● GOAL OF THE EXERCISE
The answer is to be an exact copy of the lines below running from the line with "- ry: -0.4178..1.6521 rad" down to the line with "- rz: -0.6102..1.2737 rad", both ends included, and nothing more.
--- START ---
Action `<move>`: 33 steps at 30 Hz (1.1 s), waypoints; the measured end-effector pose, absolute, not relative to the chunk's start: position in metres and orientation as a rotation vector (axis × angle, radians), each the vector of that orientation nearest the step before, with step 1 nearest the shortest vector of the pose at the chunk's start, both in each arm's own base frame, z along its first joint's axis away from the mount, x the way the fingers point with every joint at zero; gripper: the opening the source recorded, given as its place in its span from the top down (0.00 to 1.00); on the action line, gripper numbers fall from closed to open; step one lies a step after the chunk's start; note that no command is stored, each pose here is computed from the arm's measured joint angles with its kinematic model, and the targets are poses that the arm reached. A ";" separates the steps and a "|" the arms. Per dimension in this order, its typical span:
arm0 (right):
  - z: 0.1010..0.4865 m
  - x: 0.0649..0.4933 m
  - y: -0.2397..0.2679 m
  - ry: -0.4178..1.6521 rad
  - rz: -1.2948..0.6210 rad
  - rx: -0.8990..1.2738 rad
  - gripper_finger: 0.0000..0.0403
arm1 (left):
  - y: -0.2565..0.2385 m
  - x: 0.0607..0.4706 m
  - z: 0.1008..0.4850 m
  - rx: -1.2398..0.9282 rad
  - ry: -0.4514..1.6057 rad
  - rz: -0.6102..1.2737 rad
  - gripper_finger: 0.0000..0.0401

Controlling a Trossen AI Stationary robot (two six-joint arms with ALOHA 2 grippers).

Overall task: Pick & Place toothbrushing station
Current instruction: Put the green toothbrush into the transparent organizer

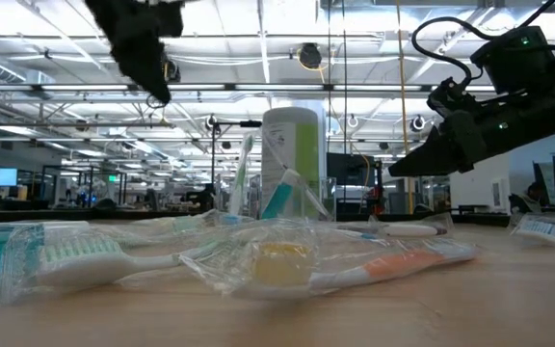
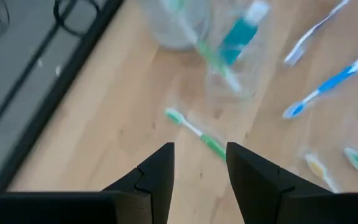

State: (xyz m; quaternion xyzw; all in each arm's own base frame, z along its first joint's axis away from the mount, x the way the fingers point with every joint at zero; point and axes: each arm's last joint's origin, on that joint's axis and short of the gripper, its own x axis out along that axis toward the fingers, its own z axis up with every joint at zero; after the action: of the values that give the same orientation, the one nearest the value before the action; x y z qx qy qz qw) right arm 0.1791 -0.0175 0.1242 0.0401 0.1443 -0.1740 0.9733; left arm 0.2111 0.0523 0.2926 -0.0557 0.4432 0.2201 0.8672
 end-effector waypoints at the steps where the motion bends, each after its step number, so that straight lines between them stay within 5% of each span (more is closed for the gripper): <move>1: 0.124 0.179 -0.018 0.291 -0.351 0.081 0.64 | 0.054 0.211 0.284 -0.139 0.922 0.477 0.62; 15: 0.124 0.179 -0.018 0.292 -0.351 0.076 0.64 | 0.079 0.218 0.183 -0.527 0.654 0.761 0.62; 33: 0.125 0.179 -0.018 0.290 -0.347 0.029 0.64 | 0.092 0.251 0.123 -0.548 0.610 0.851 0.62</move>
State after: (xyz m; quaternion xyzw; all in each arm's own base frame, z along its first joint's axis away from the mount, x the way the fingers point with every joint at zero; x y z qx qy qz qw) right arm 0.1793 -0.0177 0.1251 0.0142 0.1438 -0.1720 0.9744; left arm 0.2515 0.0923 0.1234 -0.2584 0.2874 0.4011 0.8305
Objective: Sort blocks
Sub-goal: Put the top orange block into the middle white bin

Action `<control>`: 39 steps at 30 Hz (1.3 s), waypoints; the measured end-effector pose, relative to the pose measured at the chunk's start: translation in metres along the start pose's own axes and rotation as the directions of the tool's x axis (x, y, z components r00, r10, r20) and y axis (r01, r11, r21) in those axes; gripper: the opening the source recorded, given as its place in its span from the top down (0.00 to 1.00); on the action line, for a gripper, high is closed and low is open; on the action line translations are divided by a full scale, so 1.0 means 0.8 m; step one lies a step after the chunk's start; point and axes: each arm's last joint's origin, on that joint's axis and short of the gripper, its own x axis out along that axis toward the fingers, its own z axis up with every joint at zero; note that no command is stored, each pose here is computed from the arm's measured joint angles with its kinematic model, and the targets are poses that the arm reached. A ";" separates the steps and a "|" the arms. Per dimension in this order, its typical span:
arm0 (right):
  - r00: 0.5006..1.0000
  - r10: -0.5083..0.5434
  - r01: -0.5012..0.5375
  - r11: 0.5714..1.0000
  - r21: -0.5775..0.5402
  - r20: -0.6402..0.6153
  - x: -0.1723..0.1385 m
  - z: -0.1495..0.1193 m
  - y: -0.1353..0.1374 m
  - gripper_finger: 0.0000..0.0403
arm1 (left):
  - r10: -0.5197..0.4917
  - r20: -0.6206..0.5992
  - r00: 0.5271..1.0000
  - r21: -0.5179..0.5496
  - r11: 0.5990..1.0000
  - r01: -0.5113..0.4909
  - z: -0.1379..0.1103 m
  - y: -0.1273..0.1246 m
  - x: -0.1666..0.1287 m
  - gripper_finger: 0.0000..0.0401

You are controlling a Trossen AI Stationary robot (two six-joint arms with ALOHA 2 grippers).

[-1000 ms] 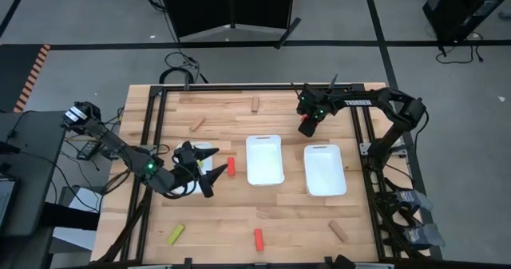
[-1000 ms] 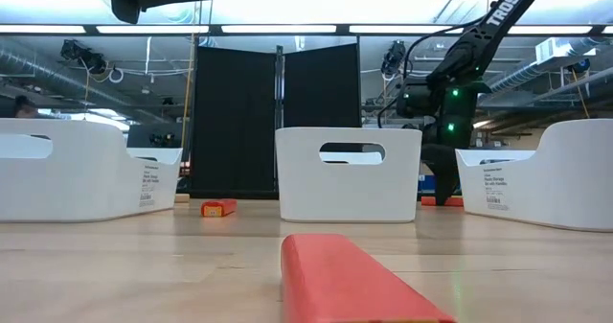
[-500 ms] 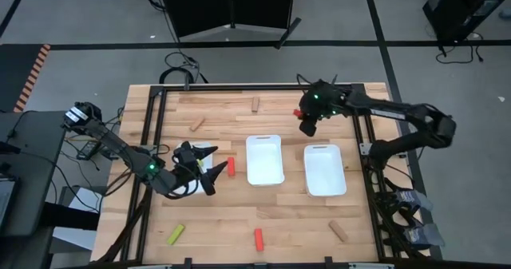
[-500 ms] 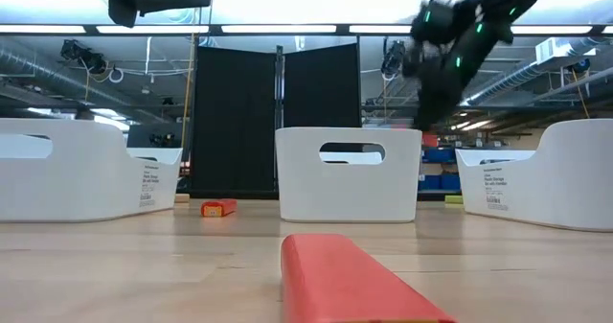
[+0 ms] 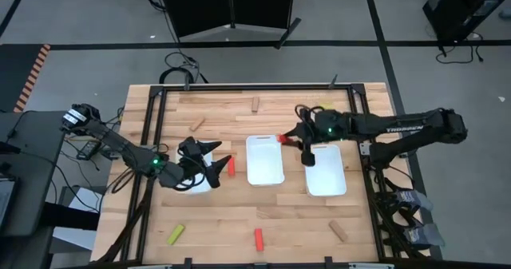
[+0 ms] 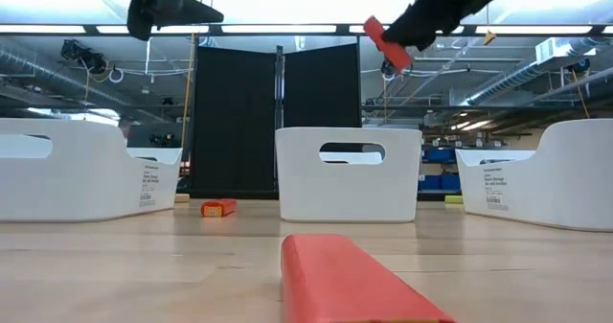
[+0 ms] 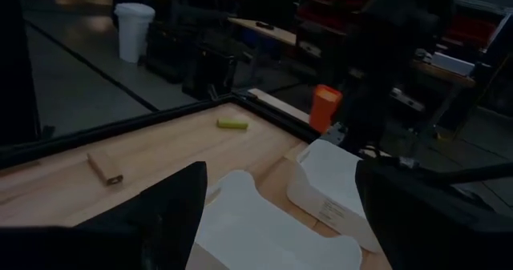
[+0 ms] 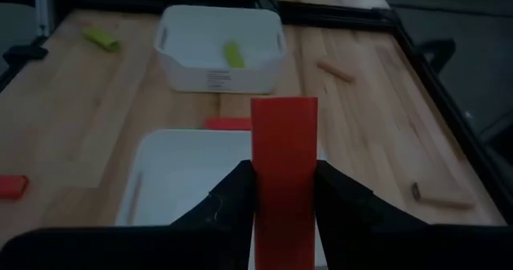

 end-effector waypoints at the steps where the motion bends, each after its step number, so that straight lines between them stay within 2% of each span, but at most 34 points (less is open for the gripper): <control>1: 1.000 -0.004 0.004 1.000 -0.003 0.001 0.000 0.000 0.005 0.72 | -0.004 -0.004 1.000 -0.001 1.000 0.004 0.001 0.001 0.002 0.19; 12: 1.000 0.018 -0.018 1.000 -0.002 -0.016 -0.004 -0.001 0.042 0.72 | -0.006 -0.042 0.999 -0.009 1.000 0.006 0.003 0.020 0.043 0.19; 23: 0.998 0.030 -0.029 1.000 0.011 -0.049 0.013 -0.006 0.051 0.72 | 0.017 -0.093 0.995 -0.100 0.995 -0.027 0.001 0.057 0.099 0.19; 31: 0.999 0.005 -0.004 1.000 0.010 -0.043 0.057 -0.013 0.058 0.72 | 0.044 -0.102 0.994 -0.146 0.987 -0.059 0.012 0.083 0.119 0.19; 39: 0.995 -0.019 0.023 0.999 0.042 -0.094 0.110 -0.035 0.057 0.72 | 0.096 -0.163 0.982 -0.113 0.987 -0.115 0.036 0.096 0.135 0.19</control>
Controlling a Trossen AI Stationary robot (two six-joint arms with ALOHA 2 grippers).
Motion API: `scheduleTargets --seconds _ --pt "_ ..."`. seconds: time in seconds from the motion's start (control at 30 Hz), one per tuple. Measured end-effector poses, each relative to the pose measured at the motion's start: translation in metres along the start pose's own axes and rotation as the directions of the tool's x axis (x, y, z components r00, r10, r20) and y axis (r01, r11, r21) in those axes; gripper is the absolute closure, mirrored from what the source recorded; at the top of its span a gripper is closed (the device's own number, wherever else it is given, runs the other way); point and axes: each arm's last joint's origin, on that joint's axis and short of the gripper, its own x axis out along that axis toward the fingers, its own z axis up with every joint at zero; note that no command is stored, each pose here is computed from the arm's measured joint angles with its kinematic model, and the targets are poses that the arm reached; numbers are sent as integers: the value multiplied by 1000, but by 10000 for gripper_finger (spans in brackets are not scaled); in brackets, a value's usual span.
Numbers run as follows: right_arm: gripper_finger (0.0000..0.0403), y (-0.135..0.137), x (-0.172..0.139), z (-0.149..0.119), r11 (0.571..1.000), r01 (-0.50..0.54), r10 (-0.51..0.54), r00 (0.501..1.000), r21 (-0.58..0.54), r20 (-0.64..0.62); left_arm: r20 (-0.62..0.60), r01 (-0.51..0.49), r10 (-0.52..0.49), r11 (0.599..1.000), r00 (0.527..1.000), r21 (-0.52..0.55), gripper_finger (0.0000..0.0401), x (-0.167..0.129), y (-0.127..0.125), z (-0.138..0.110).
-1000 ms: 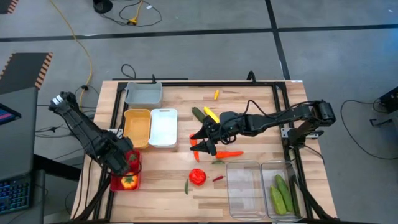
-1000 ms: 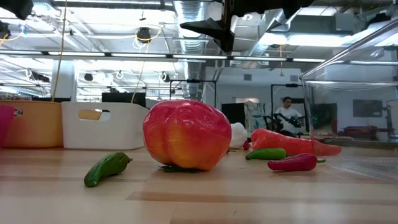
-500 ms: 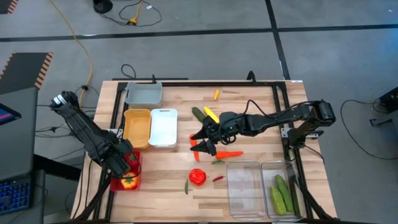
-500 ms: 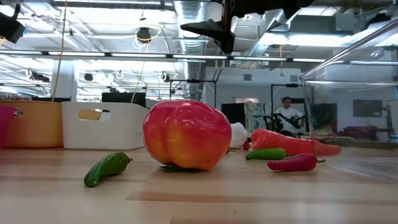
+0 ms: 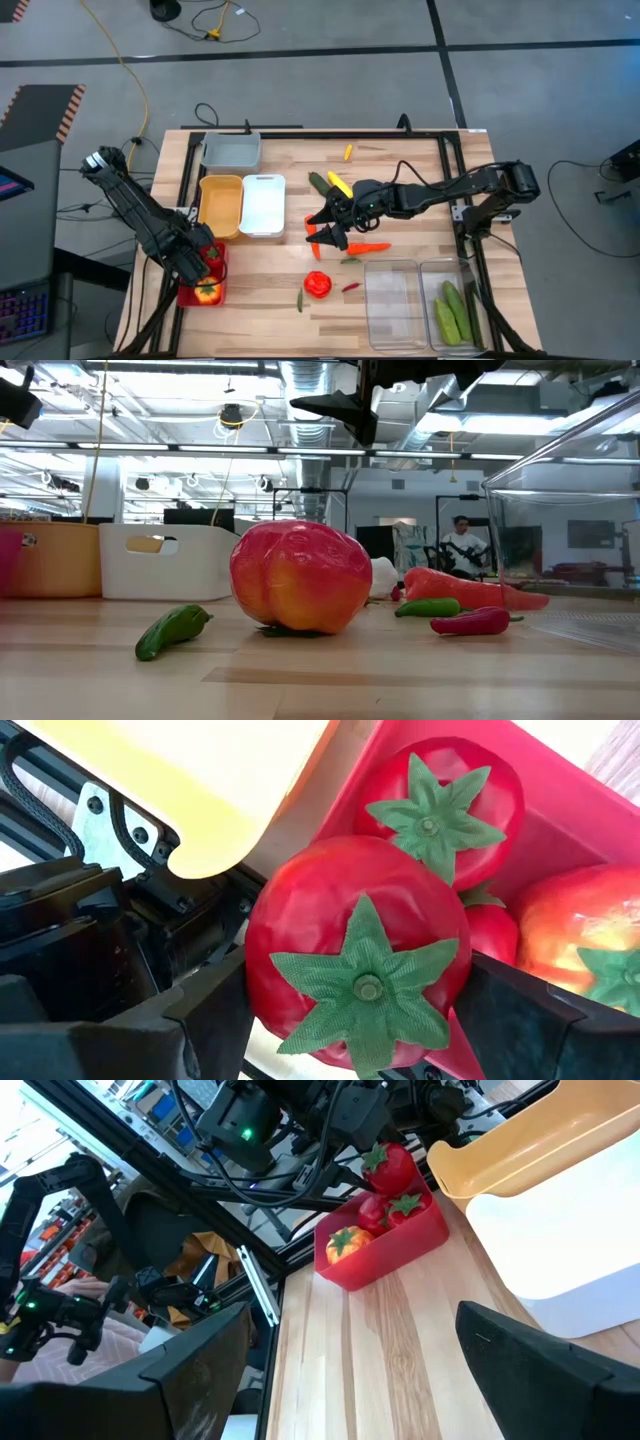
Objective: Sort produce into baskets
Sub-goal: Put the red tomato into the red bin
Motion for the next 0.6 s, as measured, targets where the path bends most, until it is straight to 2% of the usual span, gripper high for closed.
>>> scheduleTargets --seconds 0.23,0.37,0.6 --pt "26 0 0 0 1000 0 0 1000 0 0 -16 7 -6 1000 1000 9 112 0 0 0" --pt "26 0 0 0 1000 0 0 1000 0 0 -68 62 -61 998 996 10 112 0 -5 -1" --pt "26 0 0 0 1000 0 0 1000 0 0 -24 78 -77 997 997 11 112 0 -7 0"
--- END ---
● REPLY
  - ry: -0.4178..1.6521 rad
  - rz: -1.2948..0.6210 rad
  - rx: -0.8990..1.2738 rad
  - gripper_finger: 0.0000..0.0403
arm1 (left):
  - y: -0.2565..0.2385 m
  - x: 0.0607..0.4706 m
  - z: 0.1008..0.4850 m
  - rx: -1.2398..0.9282 rad
  - ry: -0.4514..1.6057 rad
  - rz: -0.6102..1.2737 rad

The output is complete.